Francis Septimus Hollis (10 November 1884 - 4 February 1955) was a British clergyman in the Anglican Church. He held the position of Bishop of Labuan and Sarawak in Southeast Asia from 1938 until 1948.

Hollis was the son of George Hollis, of the Inner Temple. He was educated at St George's School, Harpenden, and in Germany and France. He became a Fellow of the Surveyors' Institution in 1908, and entered Dorchester Missionary College, Oxfordshire in 1910. He was ordained in 1914. He served as Curate of Ashby-de-la-Zouch from 1913–1916.

Hollis first went to Sarawak, Borneo in 1916, serving as Assistant Priest at the St. Thomas' Cathedral at Kuching from 1916–1923, and then as Priest in Charge of the Land Dayak mission of St James, Quop and Tai, from 1923–1928. He was Principal of St Thomas' School from 1928–1938. In 1934 he was made Archdeacon of Sarawak, and was consecrated Bishop of Labuan and Sarawak in 1938, along with Grosvenor Miles, who was consecrated assistant bishop of Madagascar. They were ordained into bishop's orders at St Mary-at-Lambeth on 7 June 1938, by Cosmo Lang, Archbishop of Canterbury.

Hollis was interned at Batu Lintang camp near Kuching for three and a half years from 1942 until 1945, and this period of internment seriously undermined his health. Hollis's eyesight was particularly badly affected. In 1948 he resigned the see after serving for 32 years in Sarawak. After the devastation of World War II, the diocese of Labuan and the bishopric of Sarawak were joined into the diocese of Borneo; Nigel Cornwall was consecrated the first bishop of Borneo on 1 November 1949.

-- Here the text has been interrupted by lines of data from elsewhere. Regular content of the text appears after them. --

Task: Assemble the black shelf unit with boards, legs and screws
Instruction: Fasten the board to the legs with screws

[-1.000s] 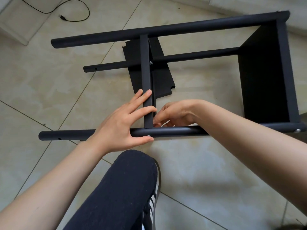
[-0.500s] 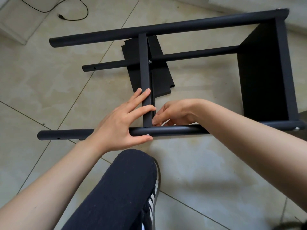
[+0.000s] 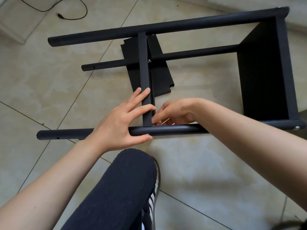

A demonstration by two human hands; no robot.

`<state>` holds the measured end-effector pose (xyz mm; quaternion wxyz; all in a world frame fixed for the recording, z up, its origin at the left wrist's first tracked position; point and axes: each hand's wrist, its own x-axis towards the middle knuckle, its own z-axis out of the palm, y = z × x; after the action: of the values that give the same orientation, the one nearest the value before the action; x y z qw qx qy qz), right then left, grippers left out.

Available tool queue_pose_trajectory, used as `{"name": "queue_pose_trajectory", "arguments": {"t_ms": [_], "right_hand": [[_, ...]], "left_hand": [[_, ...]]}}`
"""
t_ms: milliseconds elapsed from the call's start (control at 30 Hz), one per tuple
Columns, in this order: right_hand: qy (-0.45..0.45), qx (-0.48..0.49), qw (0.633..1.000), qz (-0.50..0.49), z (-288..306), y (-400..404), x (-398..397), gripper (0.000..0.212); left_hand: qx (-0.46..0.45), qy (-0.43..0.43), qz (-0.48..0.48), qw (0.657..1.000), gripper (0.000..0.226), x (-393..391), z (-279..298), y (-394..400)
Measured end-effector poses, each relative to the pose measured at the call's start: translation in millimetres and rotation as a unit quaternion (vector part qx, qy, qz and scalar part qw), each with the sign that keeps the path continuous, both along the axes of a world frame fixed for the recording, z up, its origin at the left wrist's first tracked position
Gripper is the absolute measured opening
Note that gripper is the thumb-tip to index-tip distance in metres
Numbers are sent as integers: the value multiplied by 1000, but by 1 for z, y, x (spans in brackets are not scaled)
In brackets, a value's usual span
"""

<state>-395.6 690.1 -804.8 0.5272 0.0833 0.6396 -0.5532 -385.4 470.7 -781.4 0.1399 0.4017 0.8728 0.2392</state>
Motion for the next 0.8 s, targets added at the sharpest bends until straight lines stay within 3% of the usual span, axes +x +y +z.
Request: {"name": "queue_pose_trajectory", "arguments": {"t_ms": [133,333,467,800], "right_hand": [[3,-2,1000,-12,-1,-8,2,31],[-7,-14,1000,6,2,1,0,26],[0,-3,1000,6,0,-2,1,39],[-23,-2,1000,12,2,3,-1,36]], "left_hand": [[0,0,-1,1000,69,0,-1,0],[2,-1,-1,1000,68,0,-1,0],[4,2,-3,1000,68,0,-2,0],[9,3,-3,1000,68,0,-2,0]]}}
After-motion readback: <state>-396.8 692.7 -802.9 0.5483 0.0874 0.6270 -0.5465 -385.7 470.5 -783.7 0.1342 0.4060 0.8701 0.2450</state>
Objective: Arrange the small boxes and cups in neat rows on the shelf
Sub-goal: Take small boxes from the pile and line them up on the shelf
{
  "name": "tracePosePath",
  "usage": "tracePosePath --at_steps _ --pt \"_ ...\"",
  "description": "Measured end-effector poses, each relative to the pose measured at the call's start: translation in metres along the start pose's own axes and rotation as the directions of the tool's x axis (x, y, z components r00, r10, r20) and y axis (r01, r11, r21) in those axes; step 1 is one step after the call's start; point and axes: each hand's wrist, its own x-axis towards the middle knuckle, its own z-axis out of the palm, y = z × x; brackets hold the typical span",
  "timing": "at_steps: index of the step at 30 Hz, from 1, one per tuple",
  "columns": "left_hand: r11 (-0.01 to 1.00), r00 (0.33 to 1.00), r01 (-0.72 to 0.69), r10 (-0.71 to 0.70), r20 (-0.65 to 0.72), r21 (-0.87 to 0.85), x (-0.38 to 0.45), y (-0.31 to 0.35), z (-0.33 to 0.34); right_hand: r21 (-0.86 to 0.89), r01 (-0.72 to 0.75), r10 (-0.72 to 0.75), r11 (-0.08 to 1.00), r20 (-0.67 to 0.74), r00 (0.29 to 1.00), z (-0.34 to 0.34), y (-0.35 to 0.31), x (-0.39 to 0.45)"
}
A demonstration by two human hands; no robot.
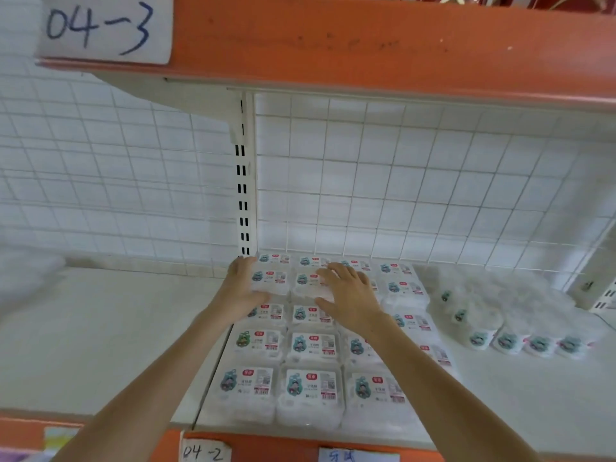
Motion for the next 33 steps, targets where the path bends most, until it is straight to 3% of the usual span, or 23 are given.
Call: tracePosePath --at_steps 4,7,13,19,26,33 --pt "0.973 0.969 -0.18 0.201 -0.143 0.144 -0.029 0.014 -0.01 0.088 0.031 -0.021 0.996 -0.117 0.993 -0.016 -0.007 -0.028" --pt "0.92 0.933 -0.298 0.337 -0.126 0.255 -0.059 0.023 -0.019 0.143 0.055 -0.032 0.988 -0.161 0.986 -0.028 -0.011 -0.058" --pt "0.869 0.911 -0.338 0.398 -0.106 0.361 -0.142 0.039 -0.023 0.15 0.181 -0.145 0.972 -0.223 0.964 -0.037 -0.022 -0.136" --pt "0.924 0.931 -0.246 0.309 -0.192 0.294 -0.24 0.033 0.01 0.244 0.288 -0.25 0.926 -0.173 0.953 -0.012 -0.038 -0.226" --pt "0.957 0.991 0.005 0.033 -0.128 0.29 -0.371 0.004 0.026 0.342 0.349 -0.375 0.873 0.01 0.927 0.037 -0.063 -0.297" --pt "0.834 0.937 0.316 -0.198 -0.289 0.452 -0.468 -0.029 -0.009 0.368 0.492 -0.564 0.789 0.115 0.818 0.066 -0.149 -0.306"
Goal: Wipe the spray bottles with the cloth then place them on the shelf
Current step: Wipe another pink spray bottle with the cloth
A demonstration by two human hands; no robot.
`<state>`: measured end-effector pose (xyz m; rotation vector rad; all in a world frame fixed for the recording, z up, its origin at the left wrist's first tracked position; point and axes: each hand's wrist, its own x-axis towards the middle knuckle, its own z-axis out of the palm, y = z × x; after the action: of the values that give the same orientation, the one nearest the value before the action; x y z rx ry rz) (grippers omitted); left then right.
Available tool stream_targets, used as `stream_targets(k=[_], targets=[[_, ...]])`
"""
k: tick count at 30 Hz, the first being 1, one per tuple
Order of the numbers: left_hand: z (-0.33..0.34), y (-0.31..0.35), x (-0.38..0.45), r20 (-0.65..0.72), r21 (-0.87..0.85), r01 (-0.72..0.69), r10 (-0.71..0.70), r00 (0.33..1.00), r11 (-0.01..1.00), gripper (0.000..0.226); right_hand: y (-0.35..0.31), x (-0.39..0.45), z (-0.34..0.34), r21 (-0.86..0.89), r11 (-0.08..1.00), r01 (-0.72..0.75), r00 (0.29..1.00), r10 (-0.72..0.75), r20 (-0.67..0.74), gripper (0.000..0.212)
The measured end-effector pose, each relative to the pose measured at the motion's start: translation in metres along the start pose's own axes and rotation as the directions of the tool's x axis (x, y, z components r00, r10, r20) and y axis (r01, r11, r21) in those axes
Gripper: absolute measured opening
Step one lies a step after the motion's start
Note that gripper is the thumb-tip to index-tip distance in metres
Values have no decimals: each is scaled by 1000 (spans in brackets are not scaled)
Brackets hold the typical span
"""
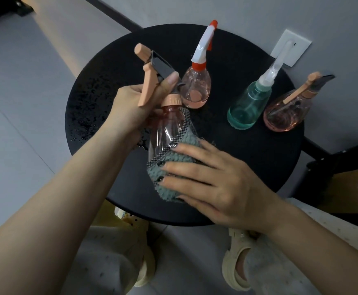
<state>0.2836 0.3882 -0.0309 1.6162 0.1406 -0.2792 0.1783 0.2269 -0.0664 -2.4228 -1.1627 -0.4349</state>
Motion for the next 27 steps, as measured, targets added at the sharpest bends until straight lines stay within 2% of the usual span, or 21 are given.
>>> stream_targets(k=[2, 5, 8, 10, 11, 13, 15, 20, 23, 25, 27], targets=[[1, 0, -1, -2, -15, 23, -23, 1000, 1000, 37, 3, 1, 0, 100, 992, -78, 996, 81, -26, 32], [4, -1, -2, 22, -18, 47, -47, 999, 999, 35, 5, 4, 0, 304, 915, -267, 950, 302, -77, 37], [9, -5, -4, 66, 7, 49, -49, 997, 999, 33, 6, 10, 2, 560, 707, -432, 822, 564, -78, 38], [11, -7, -6, 81, 23, 52, -54, 995, 998, 33, 5, 13, 4, 693, 554, -462, 730, 681, -58, 38], [11, -7, -7, 81, 27, 54, -56, 995, 998, 33, 4, 14, 5, 711, 524, -469, 707, 705, -54, 38], [10, -7, -7, 77, 18, 49, -50, 996, 999, 34, 0, 13, 7, 673, 561, -482, 718, 693, -64, 38], [7, -6, -4, 55, -14, 34, -34, 998, 999, 35, -2, 10, 6, 598, 660, -456, 775, 624, -97, 40], [-1, -6, 4, -17, -109, 22, -24, 1000, 994, 32, -9, 1, 6, 337, 909, -246, 949, 297, -109, 35], [2, -8, 3, -6, -78, 2, -3, 1000, 997, 33, -6, -4, 6, 169, 979, -114, 990, 125, -62, 31], [5, -9, 1, 2, -43, -5, 5, 1000, 999, 41, -3, -5, 5, 182, 975, -126, 989, 138, -53, 30], [8, -9, 0, 11, -18, -15, 16, 1000, 1000, 50, -3, -3, 5, 259, 941, -216, 969, 240, -64, 32]])
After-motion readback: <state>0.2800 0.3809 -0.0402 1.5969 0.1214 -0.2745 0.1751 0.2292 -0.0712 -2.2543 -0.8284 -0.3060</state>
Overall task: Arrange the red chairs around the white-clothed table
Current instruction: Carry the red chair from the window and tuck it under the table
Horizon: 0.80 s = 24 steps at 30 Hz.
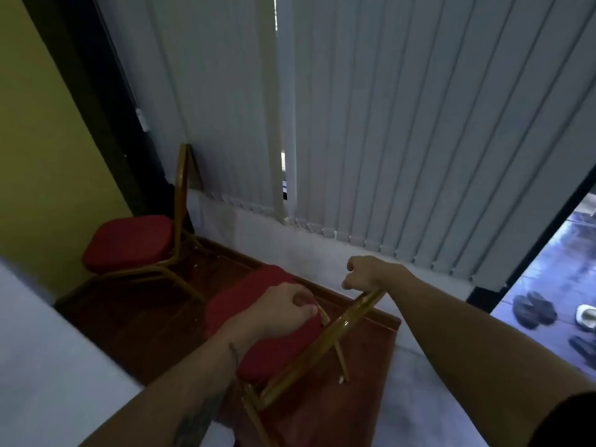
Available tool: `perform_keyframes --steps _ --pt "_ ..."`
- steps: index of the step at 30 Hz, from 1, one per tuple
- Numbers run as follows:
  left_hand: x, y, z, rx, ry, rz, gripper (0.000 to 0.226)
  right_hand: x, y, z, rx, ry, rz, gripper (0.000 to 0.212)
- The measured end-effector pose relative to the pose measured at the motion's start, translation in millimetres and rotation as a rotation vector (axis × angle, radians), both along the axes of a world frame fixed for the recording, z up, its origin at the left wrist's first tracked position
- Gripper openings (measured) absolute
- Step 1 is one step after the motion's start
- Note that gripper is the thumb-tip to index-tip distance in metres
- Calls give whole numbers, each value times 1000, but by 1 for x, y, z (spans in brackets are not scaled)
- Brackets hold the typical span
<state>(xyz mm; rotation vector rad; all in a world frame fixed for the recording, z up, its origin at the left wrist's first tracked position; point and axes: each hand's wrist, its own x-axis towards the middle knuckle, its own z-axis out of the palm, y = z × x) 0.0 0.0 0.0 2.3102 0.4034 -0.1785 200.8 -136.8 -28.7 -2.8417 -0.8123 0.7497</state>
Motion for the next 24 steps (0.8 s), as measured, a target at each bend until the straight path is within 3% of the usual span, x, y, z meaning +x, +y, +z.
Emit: perform_keyframes --steps 3,7,13,18,22,24 --pt "23 -20 -13 -1 136 -89 42 9 -14 -10 -45 18 -13 59" --pt "42 -37 -27 12 216 -174 39 7 -24 -25 59 52 -32 42" --pt "52 -39 -40 -14 292 -202 55 -7 -29 -37 269 88 -218 64" --pt "44 -41 -50 149 432 -237 73 -23 -31 -49 470 91 -539 79" --pt "26 -40 -59 230 501 -157 78 -39 -27 -52 776 315 -900 92" --pt "23 -38 -61 232 500 -141 74 -51 -20 -54 880 355 -1022 89"
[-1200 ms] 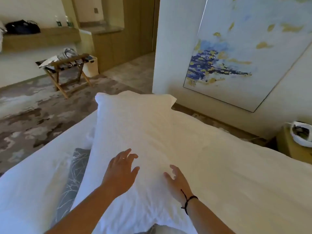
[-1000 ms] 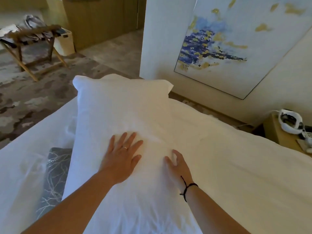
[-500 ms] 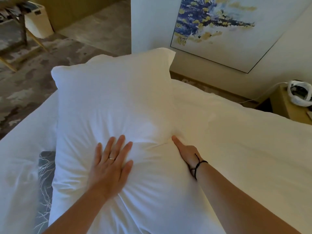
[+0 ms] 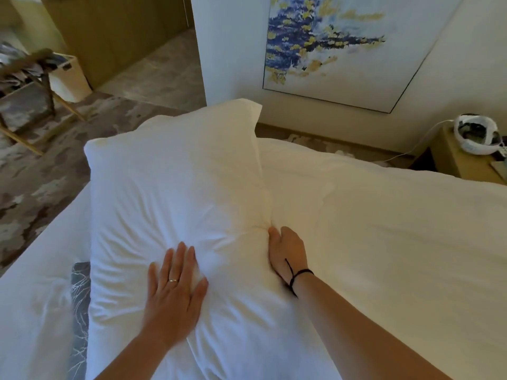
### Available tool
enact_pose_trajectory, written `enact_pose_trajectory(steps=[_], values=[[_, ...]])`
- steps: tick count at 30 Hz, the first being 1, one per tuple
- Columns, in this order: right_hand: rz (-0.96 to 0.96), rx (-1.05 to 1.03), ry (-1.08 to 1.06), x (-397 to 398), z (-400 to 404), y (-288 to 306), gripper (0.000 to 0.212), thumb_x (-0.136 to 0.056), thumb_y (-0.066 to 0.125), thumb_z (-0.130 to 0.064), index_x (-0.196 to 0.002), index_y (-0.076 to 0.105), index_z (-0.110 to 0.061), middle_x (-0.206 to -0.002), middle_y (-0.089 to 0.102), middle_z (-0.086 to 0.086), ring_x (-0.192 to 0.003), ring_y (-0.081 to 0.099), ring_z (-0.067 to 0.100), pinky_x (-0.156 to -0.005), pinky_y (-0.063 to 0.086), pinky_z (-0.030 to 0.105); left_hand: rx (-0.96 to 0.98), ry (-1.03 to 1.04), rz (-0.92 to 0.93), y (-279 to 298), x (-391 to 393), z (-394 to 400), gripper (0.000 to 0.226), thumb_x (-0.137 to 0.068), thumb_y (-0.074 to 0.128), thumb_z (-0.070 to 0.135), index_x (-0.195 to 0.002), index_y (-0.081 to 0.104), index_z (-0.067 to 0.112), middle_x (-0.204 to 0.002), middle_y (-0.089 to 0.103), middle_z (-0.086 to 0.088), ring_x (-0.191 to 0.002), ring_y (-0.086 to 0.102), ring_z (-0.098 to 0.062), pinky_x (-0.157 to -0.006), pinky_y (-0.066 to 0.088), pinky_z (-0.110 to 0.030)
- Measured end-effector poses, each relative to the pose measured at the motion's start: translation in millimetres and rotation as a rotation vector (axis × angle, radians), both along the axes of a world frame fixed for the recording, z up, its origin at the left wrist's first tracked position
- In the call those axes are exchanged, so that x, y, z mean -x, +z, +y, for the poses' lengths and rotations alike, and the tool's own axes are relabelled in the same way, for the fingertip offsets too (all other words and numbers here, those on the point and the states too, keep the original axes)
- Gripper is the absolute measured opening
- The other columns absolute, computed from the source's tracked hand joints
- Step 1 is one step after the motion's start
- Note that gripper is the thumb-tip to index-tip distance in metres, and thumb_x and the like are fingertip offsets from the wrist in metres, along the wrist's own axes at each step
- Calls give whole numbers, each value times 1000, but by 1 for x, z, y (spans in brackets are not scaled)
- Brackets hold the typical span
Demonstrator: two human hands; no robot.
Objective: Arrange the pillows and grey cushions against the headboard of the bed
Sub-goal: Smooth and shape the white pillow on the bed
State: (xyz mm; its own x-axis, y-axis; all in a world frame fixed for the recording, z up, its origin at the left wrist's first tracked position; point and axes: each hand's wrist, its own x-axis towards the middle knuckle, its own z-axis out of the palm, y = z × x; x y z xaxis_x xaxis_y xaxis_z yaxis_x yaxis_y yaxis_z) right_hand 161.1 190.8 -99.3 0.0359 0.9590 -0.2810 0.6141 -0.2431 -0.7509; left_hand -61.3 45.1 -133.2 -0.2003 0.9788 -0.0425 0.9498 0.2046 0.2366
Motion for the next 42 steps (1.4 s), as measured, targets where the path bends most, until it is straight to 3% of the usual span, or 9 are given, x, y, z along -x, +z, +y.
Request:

On returning to England in 1948, Hollis served as Vicar of Stanford with Swinford, Leicestershire; and as Assistant Bishop of Leicester and Senior Canon of Leicester from 1949; all until his death in February 1955.

==Selected publications==
- "S.P.G.: an outline of the history of the mission in Sarawak" Sarawak Gazette 1000 (4 Jan 1937) supp. pp 15–16
- "The Church in Sarawak" Sarawak Gazette Centenary (20 Oct 1941) pp 15–16
- Hollis also translated parts of the Prayer Book and the Psalms into the Quop dialect, Land Dayak.